Awk: output lines with common field to separate files

beca123456 · September 14, 2018, 7:56am

Hi,

A beginner one.

my input.tab (tab-separated):

h1	h2	h3	h4	h5
item1	grpA	2	3	customer1
item2	grpB	4	6	customer1
item3	grpA	5	9	customer1
item4	grpA	0	0	customer2
item5	grpA	9	1	customer2

objective:
output a file for each customer ($5) with the item number ($1) only if $2 matches 'grpA'.

outputs:
in 'customer1.tab'

item1
item3

in 'customer2.tab'

item4
item5

my command:

gawk '
BEGIN{
   FS=OFS="\t"
}
NR>1{
   if($2 ~ /grpA/){
      a[$5]=$1
   }
}
END{
   for(i in a){
      print i FS a >> i".tab"
   }
}' input.tab

What I get is only the last occurrence of the array value for each customer, even though I loop over the array:
in 'customer1.tab'

item3

in 'customer2.tab'

item5

There is clearly a problem to populate the array.
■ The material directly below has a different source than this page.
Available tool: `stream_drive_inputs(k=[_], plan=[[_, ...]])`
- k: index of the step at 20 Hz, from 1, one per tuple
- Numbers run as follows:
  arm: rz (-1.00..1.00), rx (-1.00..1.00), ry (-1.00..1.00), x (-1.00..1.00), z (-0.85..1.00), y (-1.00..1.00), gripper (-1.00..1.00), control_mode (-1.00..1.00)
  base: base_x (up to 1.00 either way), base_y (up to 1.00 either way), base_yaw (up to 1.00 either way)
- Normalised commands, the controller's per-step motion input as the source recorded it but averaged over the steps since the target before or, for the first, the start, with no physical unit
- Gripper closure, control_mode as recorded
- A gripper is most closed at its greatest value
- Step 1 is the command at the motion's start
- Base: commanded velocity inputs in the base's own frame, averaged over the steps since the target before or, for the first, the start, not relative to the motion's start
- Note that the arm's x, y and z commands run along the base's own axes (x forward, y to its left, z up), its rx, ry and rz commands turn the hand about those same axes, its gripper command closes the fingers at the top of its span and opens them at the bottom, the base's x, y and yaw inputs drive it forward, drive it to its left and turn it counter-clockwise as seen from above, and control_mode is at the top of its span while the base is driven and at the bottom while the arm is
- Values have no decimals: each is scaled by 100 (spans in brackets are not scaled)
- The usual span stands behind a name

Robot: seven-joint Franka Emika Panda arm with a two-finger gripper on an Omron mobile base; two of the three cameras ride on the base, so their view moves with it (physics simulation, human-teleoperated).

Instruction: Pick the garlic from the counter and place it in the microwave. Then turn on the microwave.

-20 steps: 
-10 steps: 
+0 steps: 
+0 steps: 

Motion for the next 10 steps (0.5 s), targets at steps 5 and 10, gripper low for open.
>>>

I don't get it

RudiC · September 14, 2018, 8:10am

You are overwriting the respective array elements with every occurrence of the respective customer. Try

awk -F"\t" '
NR == 1         {next
                }

$2 ~ /grpA/     {a[$5]  = a[$5] DL[$5] $1
                 DL[$5] = ORS
                }

END             {for (i in a)   print a > (i ".tab")
                }
' file
cf cu*

---------- customer1.tab: ----------

item1
item3

---------- customer2.tab: ----------

item4
item5

As you don't need OFS , the field separator is set with the -F option.

beca123456 · September 14, 2018, 9:07am

Works great ! Thanks !